The Northern Enlightenment
The Enlightenment was crucial in shaping modern European thought and society. What characterized the Enlightenment in Norway and the North?
Sorø Academy was one of the centers of the Enlightenment in Denmark-Norway. Illustration from Johann Jacob Bruun, Denmark's Kiøbstæder and Castles, Copenhagen, 1799.
About the group
This group brings together researchers from different historical disciplines to explore the Northern Enlightenment. We focus on the transmission of ideas and practices, texts and people across borders and probe the Northern Enlightenment in a European perspective.
Particular areas of interest are:
- Political thought and political culture
- The public sphere and freedom of speech
- Historical writing, science and literature
The era of the Enlightenment is closely associated with enlightened philosophers, such as Voltaire, David Hume and Immanuel Kant. Internationally today, these philosophers are often invoked in public debates over free speech, the climate crisis and economic inequalities.

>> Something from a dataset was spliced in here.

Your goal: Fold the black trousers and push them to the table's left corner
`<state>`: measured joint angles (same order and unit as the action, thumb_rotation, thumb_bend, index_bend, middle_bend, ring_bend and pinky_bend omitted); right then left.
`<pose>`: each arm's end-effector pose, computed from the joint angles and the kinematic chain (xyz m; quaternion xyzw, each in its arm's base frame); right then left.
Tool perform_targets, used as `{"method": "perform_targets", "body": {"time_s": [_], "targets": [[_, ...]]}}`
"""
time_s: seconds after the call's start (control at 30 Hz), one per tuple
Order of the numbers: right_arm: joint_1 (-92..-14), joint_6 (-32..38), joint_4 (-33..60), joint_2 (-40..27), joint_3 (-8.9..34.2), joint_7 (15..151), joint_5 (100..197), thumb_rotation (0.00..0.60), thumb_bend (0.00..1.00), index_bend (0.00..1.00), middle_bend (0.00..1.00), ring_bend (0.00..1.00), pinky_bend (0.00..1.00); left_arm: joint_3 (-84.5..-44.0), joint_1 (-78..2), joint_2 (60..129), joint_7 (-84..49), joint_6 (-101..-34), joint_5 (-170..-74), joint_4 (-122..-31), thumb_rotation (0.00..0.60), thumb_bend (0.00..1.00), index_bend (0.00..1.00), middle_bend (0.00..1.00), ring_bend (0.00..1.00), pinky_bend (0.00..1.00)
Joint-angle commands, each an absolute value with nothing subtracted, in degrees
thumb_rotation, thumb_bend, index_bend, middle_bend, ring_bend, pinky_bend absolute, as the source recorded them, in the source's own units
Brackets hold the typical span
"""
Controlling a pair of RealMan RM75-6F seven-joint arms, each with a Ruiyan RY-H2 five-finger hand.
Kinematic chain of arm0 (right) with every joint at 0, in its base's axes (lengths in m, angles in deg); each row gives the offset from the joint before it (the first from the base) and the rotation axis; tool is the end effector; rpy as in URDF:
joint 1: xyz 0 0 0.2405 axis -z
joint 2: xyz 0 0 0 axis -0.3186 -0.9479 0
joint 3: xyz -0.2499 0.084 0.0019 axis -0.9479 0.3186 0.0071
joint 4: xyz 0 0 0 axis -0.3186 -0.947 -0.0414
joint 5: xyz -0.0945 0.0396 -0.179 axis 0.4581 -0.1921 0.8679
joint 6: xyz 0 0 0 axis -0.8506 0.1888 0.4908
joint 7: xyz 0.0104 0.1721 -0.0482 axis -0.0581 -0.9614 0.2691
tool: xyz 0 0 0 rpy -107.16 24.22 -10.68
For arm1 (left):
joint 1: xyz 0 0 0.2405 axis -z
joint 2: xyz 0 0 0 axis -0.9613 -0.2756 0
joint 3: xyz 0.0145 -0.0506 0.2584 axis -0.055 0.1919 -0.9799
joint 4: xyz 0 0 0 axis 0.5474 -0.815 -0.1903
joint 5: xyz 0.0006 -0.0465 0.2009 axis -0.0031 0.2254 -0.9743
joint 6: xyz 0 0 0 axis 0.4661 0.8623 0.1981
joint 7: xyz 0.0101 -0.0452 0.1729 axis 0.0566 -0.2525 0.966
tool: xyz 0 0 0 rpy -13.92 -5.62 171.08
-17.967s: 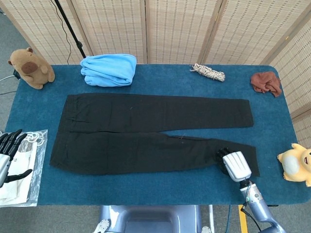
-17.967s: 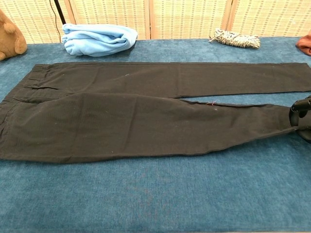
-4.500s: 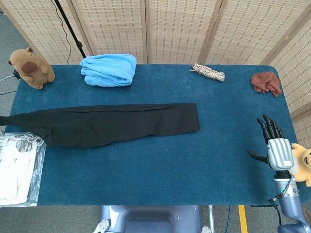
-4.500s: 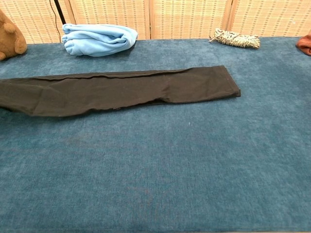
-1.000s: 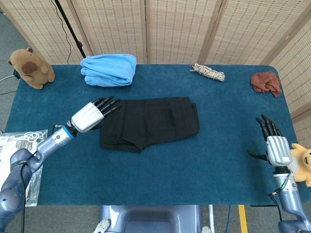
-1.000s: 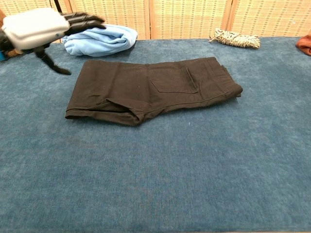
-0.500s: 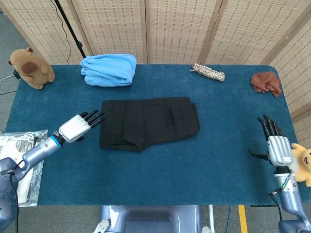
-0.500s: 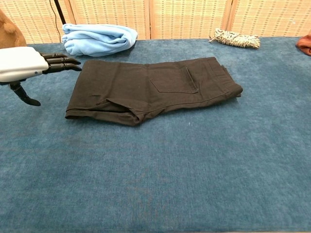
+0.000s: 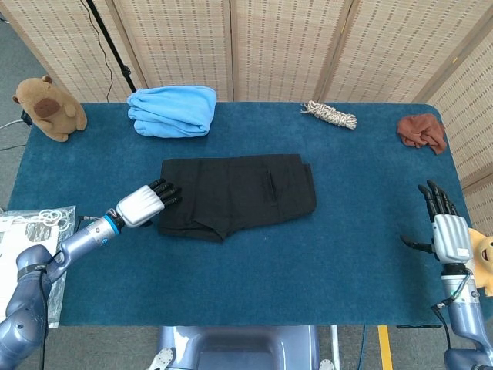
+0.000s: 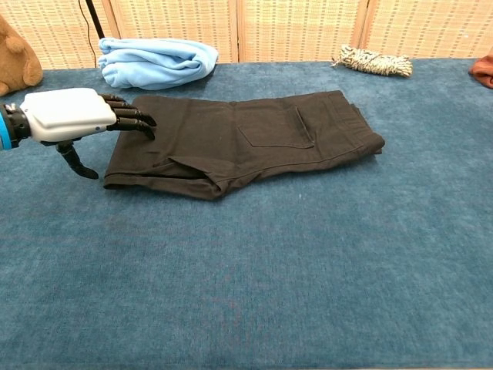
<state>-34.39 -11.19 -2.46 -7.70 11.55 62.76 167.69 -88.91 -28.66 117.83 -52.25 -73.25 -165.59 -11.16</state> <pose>-0.3603 -0.3121 0.1369 0.5499 -0.3934 0.4619 0.5740 -0.2343 0.4276 -0.0222 -0.8848 -0.1156 -0.3019 0.3355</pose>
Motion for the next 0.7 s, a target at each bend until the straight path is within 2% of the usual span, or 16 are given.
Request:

As a historical movement of intellectuals and ideas, the Enlightenment has become a conflict zone. Yet, this political use of history mirrors the fact that it is the Enlightenment in France, in Scotland and perhaps in Germany, that is most well-known. The Enlightenment is understood as a small band of philosophers living in Paris or other European metropolises. Figures from the European periphery is seldom seen in these discussions.
In spite of this trend, researchers have for some time now sought to emphasize that the Enlightenment was expressed and appeared differently in different contexts across Europe. Some researchers have begun to talk of a particular Northern or Nordic Enlightenment.